## WHAT TO DO
Return every line below as is, leaving out the pictures.

## DATA BELOW
____

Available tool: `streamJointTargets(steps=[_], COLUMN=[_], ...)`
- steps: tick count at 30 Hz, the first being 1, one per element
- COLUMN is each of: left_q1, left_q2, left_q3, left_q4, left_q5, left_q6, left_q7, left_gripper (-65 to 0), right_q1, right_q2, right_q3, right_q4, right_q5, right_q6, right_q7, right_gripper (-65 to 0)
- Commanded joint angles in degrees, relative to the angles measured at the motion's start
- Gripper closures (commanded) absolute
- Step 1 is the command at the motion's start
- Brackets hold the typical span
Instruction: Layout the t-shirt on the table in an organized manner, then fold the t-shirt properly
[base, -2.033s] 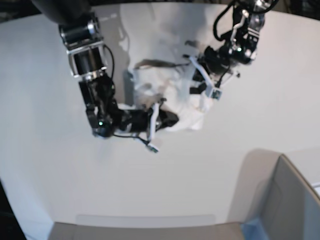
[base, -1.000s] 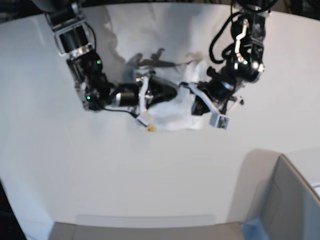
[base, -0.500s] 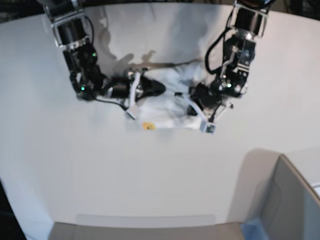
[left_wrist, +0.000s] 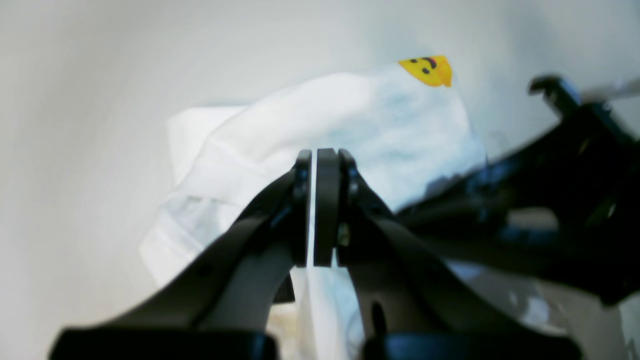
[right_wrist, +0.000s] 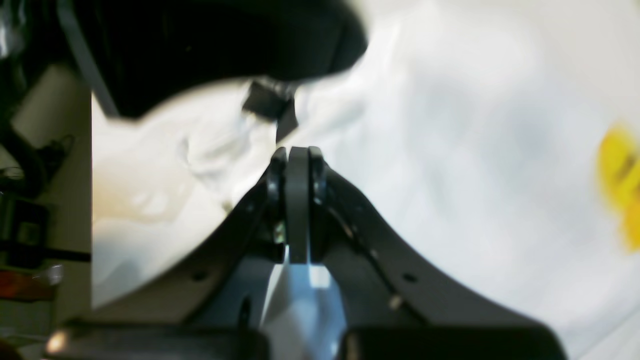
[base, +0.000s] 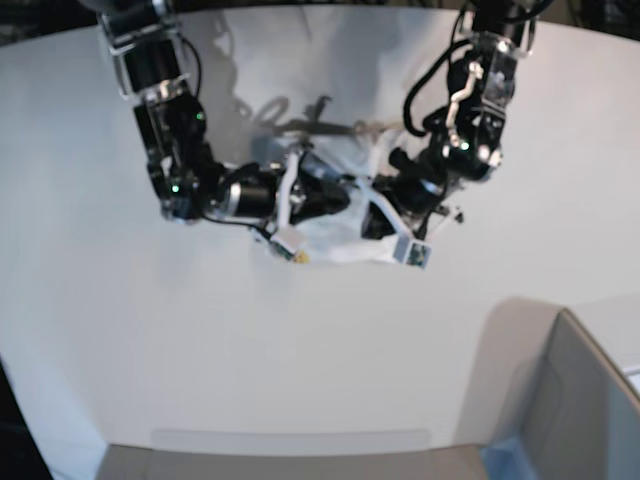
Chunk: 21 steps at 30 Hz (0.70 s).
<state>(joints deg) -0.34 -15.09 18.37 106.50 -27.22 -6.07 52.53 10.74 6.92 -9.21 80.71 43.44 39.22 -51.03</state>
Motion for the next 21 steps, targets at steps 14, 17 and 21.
streamJointTargets(steps=[14,17,21], left_q1=[13.83,15.42,15.77], left_q2=[-6.23,-6.67,-9.92], left_q3=[-3.91,-3.29,4.09], left_q4=[9.59,9.59,9.59], left_q5=[-0.25,-0.25,-0.16], left_q6=[-0.13,-0.31,-0.31], left_q7=[4.48,4.57,4.57], left_gripper=[-1.1,-1.1,-1.1], right_q1=[10.49,11.02,12.25], right_q2=[0.25,0.51,2.18], right_q3=[0.20,0.20,-0.33], right_q4=[-1.01,-4.18,-8.93], right_q5=[1.09,1.09,1.09], right_q6=[-7.71,-13.16,-15.00], right_q7=[7.90,12.39,13.79], right_gripper=[0.0,0.0,0.0])
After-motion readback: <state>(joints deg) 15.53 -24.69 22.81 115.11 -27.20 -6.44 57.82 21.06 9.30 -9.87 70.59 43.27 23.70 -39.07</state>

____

## RESULT OF THE EXERCISE
Available tool: `streamJointTargets(steps=[_], COLUMN=[_], ...)`
- steps: tick count at 30 Hz, the first being 1, one per element
- COLUMN is each of: left_q1, left_q2, left_q3, left_q4, left_q5, left_q6, left_q7, left_gripper (-65 to 0), right_q1, right_q2, right_q3, right_q4, right_q5, right_q6, right_q7, right_gripper (-65 to 0)
- Commanded joint angles in degrees, relative to the angles measured at the motion's start
- Gripper closures (commanded) absolute
- Step 1 is the command at the motion's start
- Brackets hold the typical span
Instruction: Layout the t-shirt on the table in an organized manner, then fold the t-shirt properly
[base, -2.033s] 
[base, -1.000s] 
[base, -0.500s] 
[left_wrist, +0.000s] 
[right_wrist, +0.000s] 
[base, +0.000s] 
Chunk: 21 steps at 30 Hz (0.70 s).
<state>(joints deg) -0.34 -15.09 18.37 106.50 -27.22 -6.07 52.53 10.74 6.92 -9.21 80.71 43.44 39.22 -51.03</state>
Motion for the next 21 steps, targets at steps 14, 17 and 21.
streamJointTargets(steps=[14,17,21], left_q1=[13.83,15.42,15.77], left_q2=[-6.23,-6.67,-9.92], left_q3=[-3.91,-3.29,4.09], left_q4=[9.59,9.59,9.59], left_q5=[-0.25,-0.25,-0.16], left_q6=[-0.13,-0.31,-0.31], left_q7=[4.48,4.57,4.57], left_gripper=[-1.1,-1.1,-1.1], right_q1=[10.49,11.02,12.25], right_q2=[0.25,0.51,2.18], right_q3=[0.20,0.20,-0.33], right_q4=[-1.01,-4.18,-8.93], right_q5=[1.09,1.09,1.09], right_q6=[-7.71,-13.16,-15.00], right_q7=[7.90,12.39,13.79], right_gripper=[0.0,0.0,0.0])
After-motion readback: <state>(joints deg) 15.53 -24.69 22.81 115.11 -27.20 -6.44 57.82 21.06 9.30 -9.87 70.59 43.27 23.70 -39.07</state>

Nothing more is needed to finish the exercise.